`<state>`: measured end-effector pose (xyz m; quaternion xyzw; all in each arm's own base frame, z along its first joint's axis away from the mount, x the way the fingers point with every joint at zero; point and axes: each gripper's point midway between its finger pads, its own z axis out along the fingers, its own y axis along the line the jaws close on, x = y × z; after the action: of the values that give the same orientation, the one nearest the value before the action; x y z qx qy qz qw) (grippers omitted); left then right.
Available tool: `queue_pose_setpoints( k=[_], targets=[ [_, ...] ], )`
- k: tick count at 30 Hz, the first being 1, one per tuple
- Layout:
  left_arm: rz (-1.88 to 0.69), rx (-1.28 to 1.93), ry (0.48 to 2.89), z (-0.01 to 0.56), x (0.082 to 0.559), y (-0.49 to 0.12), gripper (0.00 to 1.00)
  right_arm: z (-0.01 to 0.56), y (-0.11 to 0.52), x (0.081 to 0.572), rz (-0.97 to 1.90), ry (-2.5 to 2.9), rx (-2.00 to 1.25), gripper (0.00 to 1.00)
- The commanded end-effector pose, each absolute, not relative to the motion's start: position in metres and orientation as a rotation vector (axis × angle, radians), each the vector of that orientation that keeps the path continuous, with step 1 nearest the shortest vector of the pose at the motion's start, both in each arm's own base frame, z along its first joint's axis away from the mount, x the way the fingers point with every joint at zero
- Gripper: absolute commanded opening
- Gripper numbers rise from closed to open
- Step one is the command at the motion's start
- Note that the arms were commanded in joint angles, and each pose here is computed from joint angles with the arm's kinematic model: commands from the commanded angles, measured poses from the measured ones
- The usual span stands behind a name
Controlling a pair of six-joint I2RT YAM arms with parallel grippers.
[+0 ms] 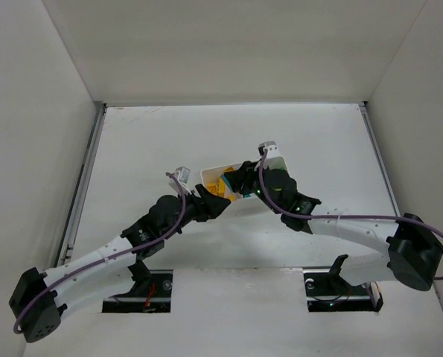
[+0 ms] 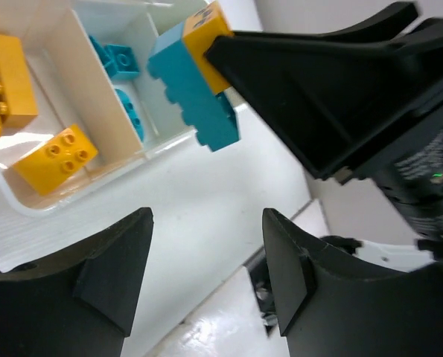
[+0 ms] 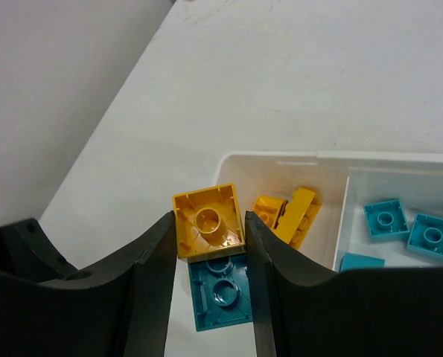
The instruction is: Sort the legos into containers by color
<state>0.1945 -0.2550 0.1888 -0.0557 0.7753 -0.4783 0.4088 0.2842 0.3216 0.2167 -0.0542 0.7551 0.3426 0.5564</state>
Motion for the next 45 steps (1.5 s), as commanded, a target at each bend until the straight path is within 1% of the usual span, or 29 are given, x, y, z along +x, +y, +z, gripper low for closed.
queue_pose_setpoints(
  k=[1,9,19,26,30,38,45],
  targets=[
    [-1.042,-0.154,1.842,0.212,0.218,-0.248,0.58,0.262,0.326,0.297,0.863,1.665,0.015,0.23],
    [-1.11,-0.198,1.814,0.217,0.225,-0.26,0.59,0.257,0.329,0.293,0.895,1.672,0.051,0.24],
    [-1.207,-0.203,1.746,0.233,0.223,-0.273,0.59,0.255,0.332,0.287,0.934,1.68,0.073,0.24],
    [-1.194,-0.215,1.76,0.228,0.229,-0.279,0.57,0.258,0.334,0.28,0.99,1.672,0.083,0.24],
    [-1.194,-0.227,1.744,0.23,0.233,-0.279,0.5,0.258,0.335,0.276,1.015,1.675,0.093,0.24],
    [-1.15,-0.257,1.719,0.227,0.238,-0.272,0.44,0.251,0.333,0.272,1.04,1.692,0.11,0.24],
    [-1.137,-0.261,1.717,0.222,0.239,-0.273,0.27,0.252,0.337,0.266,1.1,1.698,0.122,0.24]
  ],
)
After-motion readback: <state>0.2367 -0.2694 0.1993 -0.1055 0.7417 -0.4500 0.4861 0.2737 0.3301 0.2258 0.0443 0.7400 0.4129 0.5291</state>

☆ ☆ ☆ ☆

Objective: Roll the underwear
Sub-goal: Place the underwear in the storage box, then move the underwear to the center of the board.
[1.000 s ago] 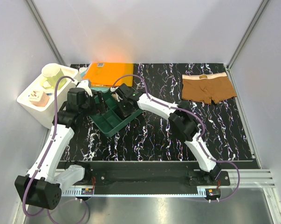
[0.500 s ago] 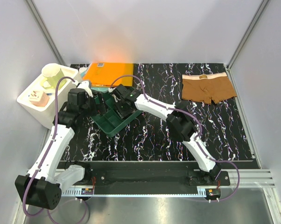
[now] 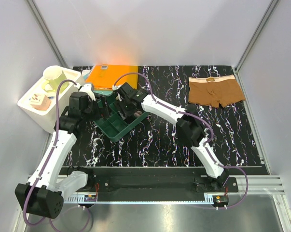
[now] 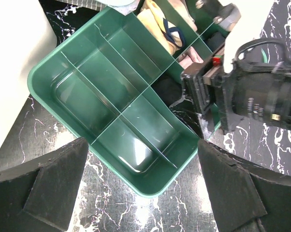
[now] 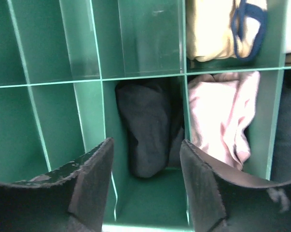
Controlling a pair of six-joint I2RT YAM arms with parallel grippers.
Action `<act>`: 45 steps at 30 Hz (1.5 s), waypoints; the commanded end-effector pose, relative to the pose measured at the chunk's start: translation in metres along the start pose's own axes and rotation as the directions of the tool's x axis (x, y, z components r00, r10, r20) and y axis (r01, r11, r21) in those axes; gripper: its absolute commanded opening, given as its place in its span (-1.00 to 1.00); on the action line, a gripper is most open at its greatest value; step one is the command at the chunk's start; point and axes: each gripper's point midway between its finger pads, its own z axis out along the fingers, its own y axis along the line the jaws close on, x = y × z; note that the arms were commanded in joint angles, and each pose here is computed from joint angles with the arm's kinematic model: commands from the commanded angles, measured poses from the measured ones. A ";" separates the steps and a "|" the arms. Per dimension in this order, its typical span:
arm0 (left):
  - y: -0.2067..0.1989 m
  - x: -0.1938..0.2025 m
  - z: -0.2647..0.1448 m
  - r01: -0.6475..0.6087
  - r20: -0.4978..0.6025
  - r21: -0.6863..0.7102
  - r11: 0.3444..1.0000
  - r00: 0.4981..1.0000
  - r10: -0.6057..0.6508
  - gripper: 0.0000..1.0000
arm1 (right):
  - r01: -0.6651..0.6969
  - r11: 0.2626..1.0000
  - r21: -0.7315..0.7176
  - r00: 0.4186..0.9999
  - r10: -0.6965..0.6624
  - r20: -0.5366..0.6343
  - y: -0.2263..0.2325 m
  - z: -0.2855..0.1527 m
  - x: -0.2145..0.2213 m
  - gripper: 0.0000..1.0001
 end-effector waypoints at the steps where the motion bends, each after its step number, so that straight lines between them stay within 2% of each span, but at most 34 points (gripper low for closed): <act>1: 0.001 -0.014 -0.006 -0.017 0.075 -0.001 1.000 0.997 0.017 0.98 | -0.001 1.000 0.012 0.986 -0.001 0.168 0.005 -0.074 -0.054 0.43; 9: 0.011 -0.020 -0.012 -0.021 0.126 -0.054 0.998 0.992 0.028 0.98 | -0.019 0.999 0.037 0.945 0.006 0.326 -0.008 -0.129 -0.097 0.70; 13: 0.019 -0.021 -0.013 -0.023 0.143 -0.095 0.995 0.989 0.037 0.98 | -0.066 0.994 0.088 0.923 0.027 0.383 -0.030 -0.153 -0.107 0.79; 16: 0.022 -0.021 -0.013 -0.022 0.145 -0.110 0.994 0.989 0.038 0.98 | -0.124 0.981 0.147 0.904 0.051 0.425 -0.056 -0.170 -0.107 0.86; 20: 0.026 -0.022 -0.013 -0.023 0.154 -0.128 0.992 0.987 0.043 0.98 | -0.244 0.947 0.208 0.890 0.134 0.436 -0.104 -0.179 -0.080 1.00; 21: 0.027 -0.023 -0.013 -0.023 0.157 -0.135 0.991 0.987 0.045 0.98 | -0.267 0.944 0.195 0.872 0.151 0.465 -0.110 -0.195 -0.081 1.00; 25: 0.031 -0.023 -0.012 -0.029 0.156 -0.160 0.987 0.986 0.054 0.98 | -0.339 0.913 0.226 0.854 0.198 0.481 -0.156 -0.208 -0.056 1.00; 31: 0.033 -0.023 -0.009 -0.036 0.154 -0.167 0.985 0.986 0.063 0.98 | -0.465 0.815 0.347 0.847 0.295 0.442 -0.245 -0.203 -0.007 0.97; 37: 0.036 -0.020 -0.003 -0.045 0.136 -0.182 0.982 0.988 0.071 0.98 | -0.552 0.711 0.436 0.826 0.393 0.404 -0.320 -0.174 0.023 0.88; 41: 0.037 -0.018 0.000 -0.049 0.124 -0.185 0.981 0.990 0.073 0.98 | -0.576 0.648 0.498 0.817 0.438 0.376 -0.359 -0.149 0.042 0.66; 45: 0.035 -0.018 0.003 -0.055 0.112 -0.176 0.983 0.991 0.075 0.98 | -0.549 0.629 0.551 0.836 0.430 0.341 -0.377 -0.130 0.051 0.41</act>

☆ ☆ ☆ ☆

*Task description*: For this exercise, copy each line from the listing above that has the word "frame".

*Exercise response*:
`<state>`: measured end-effector pose (xyz m; quaternion xyzw; all in each arm's own base frame, z along its first joint's axis away from the mount, x the way the fingers point with every joint at zero; point and axes: each gripper's point midway between its finger pads, its own z axis out along the fingers, its own y axis along the line the jaws close on, x = y × z; after the action: of the values that give the same orientation, the one nearest the value before the action; x y z qx qy qz qw) (grippers omitted); left then right.
- The commanded end-effector pose, each absolute, not relative to the motion's start: position in metres and orientation as a rotation vector (axis × angle, radians), each the vector of that orientation that keeps the path continuous, with step 1 nearest the shortest vector of the pose at the motion's start, both in each arm's own base frame, z along its first joint's axis away from the mount, x the way the fingers point with every joint at zero

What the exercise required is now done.